• Assigned task
Repeat the data exactly as it appears.

• Recorded information

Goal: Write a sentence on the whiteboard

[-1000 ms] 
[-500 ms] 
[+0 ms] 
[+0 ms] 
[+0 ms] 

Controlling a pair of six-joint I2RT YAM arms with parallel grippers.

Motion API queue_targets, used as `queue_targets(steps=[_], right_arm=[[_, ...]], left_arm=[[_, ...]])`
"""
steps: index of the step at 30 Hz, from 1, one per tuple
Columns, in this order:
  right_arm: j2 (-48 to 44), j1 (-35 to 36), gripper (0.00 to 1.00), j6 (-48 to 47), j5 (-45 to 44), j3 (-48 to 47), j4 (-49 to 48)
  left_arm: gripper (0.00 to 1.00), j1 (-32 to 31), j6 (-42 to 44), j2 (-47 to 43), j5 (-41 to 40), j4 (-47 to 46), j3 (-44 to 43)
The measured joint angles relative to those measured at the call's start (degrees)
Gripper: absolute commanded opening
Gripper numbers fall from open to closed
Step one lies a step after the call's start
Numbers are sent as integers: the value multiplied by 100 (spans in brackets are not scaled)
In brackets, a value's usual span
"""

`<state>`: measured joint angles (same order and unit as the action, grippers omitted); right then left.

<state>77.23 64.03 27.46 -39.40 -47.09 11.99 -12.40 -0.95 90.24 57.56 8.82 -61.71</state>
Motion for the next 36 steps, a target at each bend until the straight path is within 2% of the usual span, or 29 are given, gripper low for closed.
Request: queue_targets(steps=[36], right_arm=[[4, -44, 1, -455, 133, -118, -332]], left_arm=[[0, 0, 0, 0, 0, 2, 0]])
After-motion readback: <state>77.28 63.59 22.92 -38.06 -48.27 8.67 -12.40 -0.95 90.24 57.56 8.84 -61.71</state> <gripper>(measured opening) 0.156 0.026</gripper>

• Answer to the exercise
Goal: Write a sentence on the whiteboard

[-1000 ms] 
[-500 ms] 
[+0 ms] 
[+0 ms] 
[+0 ms] 

Controlling a pair of six-joint I2RT YAM arms with parallel grippers.

Motion API queue_targets, used as `queue_targets(steps=[_], right_arm=[[_, ...]], left_arm=[[_, ...]])`
"""
steps: index of the step at 30 Hz, from 1, one per tuple
Columns, in this order:
  right_arm: j2 (-48 to 44), j1 (-35 to 36), gripper (0.00 to 1.00), j6 (-48 to 47), j5 (-45 to 44), j3 (-48 to 47), j4 (-49 to 48)
  left_arm: gripper (0.00 to 1.00), j1 (-32 to 31), j6 (-42 to 44), j2 (-47 to 43), j5 (-41 to 40), j4 (-47 to 46), j3 (-44 to 43)
The measured joint angles relative to those measured at the call's start (degrees)
Gripper: absolute commanded opening
Gripper numbers fall from open to closed
Step one lies a step after the call's start
Numbers are sent as integers: the value multiplied by 100 (spans in brackets are not scaled)
In brackets, a value's usual span
"""

`<state>`: measured joint angles (same order and unit as the action, grippers omitted); right then left.

<state>77.23 64.03 27.46 -39.40 -47.09 11.99 -12.40 -0.95 90.24 57.56 8.82 -61.71</state>
Motion for the next 36 steps, a target at each bend until the straight path is within 2% of the usual span, or 29 are given, gripper low for closed.
Request: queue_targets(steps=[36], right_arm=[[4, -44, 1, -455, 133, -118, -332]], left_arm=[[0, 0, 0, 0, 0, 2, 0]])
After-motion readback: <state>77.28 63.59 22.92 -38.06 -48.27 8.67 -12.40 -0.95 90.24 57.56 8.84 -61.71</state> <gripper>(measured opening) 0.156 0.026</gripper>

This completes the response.